I think I see why I dont get it, I work so completely differently. As a programmer I think well wide of the box and do my own thing. It is after all just a hobby for me.

Generaly speaking if I can fake something by multiplying it by the delta (the 100Hz value) rather than repeat it x times for every Hz then i'm much happier. 1 calculation fully timescaled.

The only [common] tasks you cannot do by multiplying the delta is a multiplication or a division - these are the things which need to be done on an interupt.

One neet dirty cut corner for a lot of physics I use, such as something stretching under a loaded weight as in your example, is to measure the loading on a scale of 0 to 90, the position on the scale is calculated by adding to the current position the (current loading minus the torsion) multiplied by the delta.
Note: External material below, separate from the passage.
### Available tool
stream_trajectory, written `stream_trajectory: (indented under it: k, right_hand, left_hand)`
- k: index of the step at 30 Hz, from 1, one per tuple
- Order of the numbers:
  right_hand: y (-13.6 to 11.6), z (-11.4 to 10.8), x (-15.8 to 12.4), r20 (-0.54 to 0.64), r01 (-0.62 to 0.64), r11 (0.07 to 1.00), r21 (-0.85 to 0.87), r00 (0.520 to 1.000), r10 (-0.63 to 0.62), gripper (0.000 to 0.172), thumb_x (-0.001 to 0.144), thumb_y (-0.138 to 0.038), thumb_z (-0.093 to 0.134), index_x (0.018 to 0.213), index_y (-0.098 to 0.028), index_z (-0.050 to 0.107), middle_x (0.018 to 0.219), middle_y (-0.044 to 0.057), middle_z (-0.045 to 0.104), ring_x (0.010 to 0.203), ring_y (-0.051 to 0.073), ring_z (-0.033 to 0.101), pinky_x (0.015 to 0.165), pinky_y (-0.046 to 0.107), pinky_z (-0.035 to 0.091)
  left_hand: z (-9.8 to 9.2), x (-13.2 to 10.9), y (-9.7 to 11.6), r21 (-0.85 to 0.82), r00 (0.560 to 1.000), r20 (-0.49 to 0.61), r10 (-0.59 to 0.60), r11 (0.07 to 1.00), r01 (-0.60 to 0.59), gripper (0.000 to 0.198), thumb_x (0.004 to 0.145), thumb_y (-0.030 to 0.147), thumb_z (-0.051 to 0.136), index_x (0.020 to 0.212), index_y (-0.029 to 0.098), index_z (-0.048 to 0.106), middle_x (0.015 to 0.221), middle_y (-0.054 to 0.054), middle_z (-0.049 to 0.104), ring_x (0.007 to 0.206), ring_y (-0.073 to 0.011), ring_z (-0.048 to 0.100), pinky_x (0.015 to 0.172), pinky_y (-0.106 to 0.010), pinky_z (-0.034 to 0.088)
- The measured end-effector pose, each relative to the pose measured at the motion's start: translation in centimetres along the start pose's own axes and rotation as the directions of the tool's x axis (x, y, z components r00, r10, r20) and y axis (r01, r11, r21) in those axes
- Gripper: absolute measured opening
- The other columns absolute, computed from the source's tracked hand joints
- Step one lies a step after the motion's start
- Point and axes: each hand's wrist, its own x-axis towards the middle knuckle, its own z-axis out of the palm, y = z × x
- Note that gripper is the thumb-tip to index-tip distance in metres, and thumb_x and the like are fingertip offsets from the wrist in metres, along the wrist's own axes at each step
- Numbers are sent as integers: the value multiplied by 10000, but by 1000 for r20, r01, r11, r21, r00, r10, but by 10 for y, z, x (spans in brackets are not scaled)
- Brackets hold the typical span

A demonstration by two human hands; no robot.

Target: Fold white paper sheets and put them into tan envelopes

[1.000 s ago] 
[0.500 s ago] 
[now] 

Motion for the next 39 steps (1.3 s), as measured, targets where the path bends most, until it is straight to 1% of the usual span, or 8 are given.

Then adjust the node by the sin of said scale multiplied by its maximum flexibility.

A total cheat, but the same thing in just a few calculations. Using a pre-rendered trig table for the sine calculation of course...

At the end of the day a computer game can never be real - and using real physics always misses something, such as the tarmac coarseness factored by the heat expansion of the tarmac effecting the contact patch of a tyre...... You can never be truly realistic, so using real maths is a sure way to make sure you are not perfect. So I cheat and fake the real thing by "look and feel" ...

That's why I said "there has to be a better way...". Of course "better" is a matter of opinion. I think I already know where you stand on that because i've seen LFS when it doesnt get it right which is usually only in crashes as the time slice isn't short enough to process them accurately, so we get those massive crashes.
Becky, there is one nasty problem with the way you suggest, namely that the physics behaviour may be linked to the frame rate. Suppose the frame rate stays at, say 100, but for whatever reason it drops for a second or so to below 10. This can really throw your calculations off if you're doing just one update per frame, even if you are not handling stiff systems such as what Scawen mentions, if nothing else the collisions is what will get you.
So one solution wouldbe to find a way to do very very fast calculations so the dt goes even lower huh...

why does nyquist theorem come to mind? hm...

ah! idea! If the frequency of oscilattion of the spring is of the same order of magnitude (or, worse!, higher) than the frequency of the physics engine you WILL have issues sooner or later. "Sampling" comes to mined as well... 'cause you are essentialy sampling the motion, as it happens.

Only way would be to somehow suppress the high-freq oscilations as they would be supressed in a piece of metal anyway. there are many things to absorb high-freq waves.

i will think about it...
Quote from Becky Rose :A total cheat, but the same thing in just a few calculations. Using a pre-rendered trig table for the sine calculation of course...

Do you save any clockticks using look-up tables instead of doing a float trig op? I thought modern processors are fast enough with float operations.
#25 - Woz
Think of it like sound. The higher the frequency of the sound you want to record the higher the recording frequency you have to use to capture the sound correctly. If you do not use a high enough frequency you will not record the sound. The same happens with springs etc.

If you tried to sample a sine wave with a frequency of 20Hz you need a sample rate far higher than 20Hz to record the shape of the wave. If you use a sample rate that is too low you get incorrect results, for example use a 20Hz sample rate and you might not record anything if you sample points occur when on the 0 line. If you are lucky enough to get the sample right you will get a triangle wave, again wrong.

While cheats sort of work most of the time there you will always get very strange results at times. Some things just need to be done the long way.